Silly. The only reason "purists" complain about motion smoothing is that we have all become accustomed to the lousy 24-frames-per-second rate that became the motion picture standard a hundred years ago. Because we're used to it, higher frame rates appear "unnaturally" smooth, which many call the "soap opera" effect because live TV shows like soap operas were shot on TV cameras operating at 60 (interlaced) frames per second. In fact, higher frame rates simulate motion more accurately and smoothly. Higher is better, except to so-called "artists" who think that slow, crappy 24 fps is the only true, holy and blessed frame rate. In fact it is 24 fps video that creates numerous problems; for example when the camera pans too fast, the image stutters and directors of photography have to plan carefully to minimize the stutter. With higher frame rates that is no longer a problem. It's silly to be stuck using a hundred-year-old standard that was chosen simply for economy. Back at the dawn of the motion picture era, the fewer the frames used to achieve the illusion of motion, the less expensive it would be to shoot the film. On modern digital displays, refresh rates below 60 Hz (60 "frames" per second) produce noticeable flicker, which is hard on your eyes and tiring to watch. That's why video games are displayed at much higher frame rates. Movies at 24 fps are well below this threshold and if watched at a matched refresh rate of 24 Hz, would be unbearable, like watching a strobe light. Digital displays double or triple the length of time each frame displays (24 x 3 = 72) or even display some frames for twice as long and some for three times as long to fit 24 frames into a 60 Hz refresh rate, which adds its own stutter because of the uneven frame rates. If Hollywood would get busy and shoot movies at 60 or 72 frames per second, we'd all be a lot happier. So make it happen, Tom, instead of telling us we're all wrong.
I never liked 4K home TVs and I still find them annoyingly "crisp". I think that's the soap-opera effect (?). Anyhow, standard HD (1080p) is still my favorite.
SONY happens to be an extremely arrogant company. Shown here again.

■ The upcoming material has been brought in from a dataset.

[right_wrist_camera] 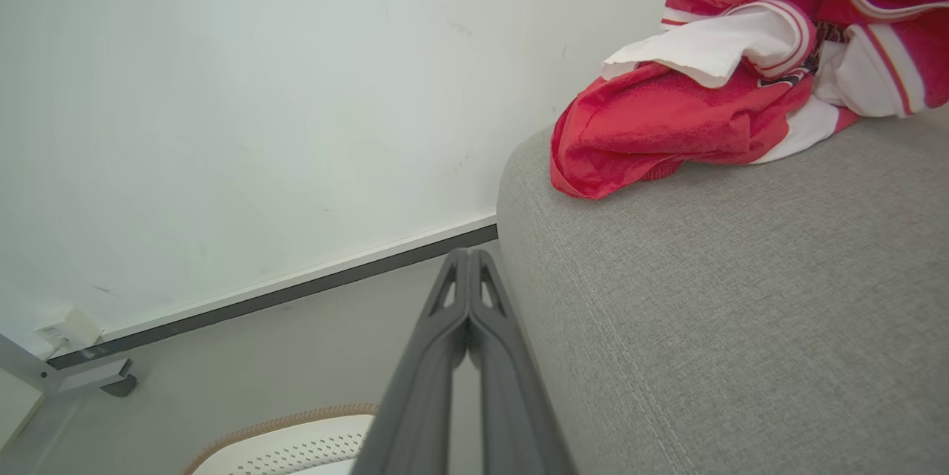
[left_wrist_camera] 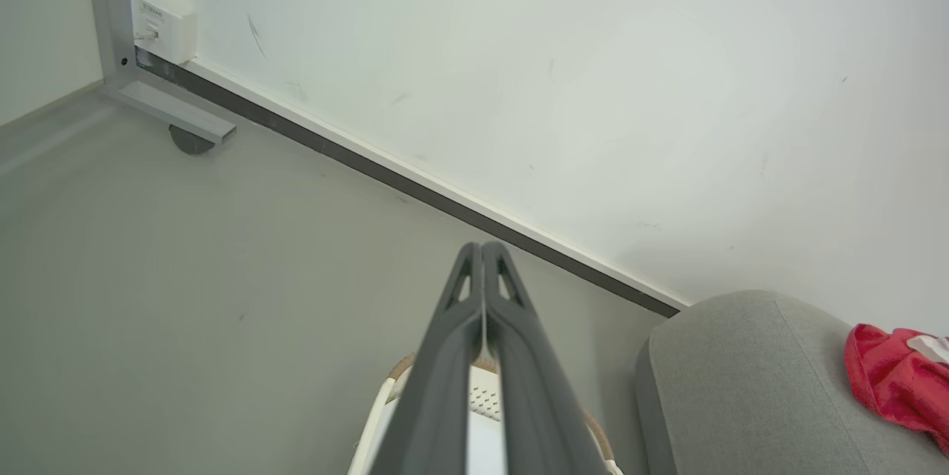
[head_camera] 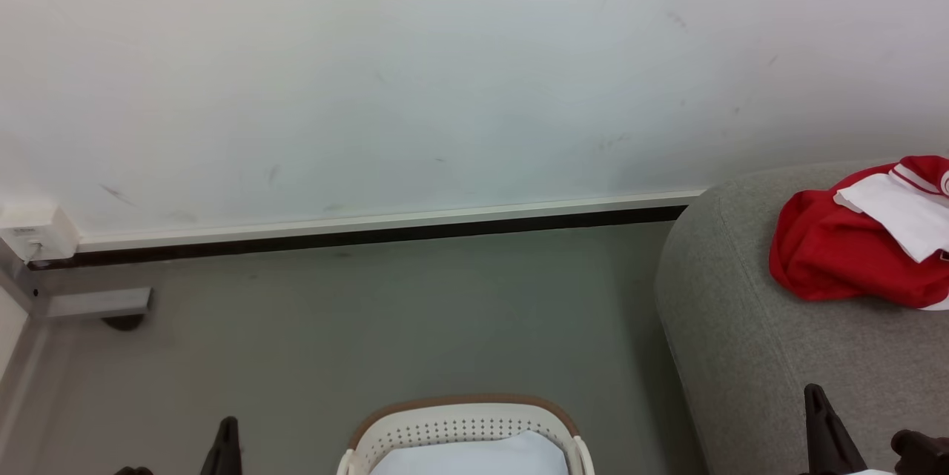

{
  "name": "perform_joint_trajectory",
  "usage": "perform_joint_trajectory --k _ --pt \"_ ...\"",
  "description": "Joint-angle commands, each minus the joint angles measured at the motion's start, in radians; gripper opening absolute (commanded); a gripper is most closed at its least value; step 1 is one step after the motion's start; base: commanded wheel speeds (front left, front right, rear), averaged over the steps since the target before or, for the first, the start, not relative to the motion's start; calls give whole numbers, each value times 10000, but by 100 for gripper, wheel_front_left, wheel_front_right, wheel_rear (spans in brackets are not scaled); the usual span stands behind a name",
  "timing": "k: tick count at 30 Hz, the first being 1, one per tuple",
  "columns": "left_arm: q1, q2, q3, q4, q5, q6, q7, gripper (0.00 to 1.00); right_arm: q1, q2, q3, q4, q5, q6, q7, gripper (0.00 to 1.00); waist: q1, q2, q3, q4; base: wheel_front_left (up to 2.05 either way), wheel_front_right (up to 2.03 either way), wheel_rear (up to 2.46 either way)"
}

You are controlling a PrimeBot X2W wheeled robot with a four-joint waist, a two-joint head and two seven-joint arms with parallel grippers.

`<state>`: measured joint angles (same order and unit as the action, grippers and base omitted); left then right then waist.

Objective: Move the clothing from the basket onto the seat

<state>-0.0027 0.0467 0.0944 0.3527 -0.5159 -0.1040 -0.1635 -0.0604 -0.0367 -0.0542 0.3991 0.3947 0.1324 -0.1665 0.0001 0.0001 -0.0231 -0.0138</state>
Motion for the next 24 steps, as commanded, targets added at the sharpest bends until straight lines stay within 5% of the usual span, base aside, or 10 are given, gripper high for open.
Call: perform_joint_trajectory --k 1,24 --pt "-277 75 40 -194 -493 -21 99 0 -233 -99 -57 -237 550 -7 104 0 0 -1 4 2 0 0 0" --pt "-537 73 93 -478 -3676 -105 910 0 -345 -127 -223 -656 4074 -12 923 0 -1 -1 58 31 0 0 0"
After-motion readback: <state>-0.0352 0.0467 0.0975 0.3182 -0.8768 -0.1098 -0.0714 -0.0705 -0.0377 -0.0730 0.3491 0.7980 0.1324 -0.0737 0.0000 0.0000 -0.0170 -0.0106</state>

I agree with aksdad, I shoot all my home movies at 4k60p and it looks so good, especially when things move fast. So why the old 24fps? Do they not have enough money/data bandwidth/hard drive space to shoot faster?
I get it. The visual artist spends a lot of money, works hard to make a creation and product, only to have it cheapened, they feel. The soap opera effect is a fair description as that's the look it gives to a movie shot in 24p. And I don't think anyone I grew up with ever said, I sure wish they'd make movies look more like soap operas, cheap video or that 24p was ugly. They use that frame rate because it has a certain look. Remember how many folks complained when they released a hobbit movie in high frame-rate, 48p I think? Folks said much of the same - it looked cheap. So, there's a small bit of controversy here for some - if you're interested in the visual arts and want the presentation to be seen as intended. If not,...then you don't care about the altered look just as the article states many folks don't. It's your tele, you have a right. And the artists have a right to ask you to turn it off. In that - no controversy.
Captain Danger
If Curise says to turn it off , then turn it off. End of story
I wonder if I have that setting on my 18 year old Panasonic flat square CRT television... <giggle>
T N Args
My Sony projector defaults to OFF, and I admit I turned it ON, after noticing very shaky scrolling effects with it OFF.
Maybe I will try it OFF again, and experiment with different frame rates instead.
The soap opera effect, is not due to frames. Its because of LCDs poor clearing time-frames, and processor LAG.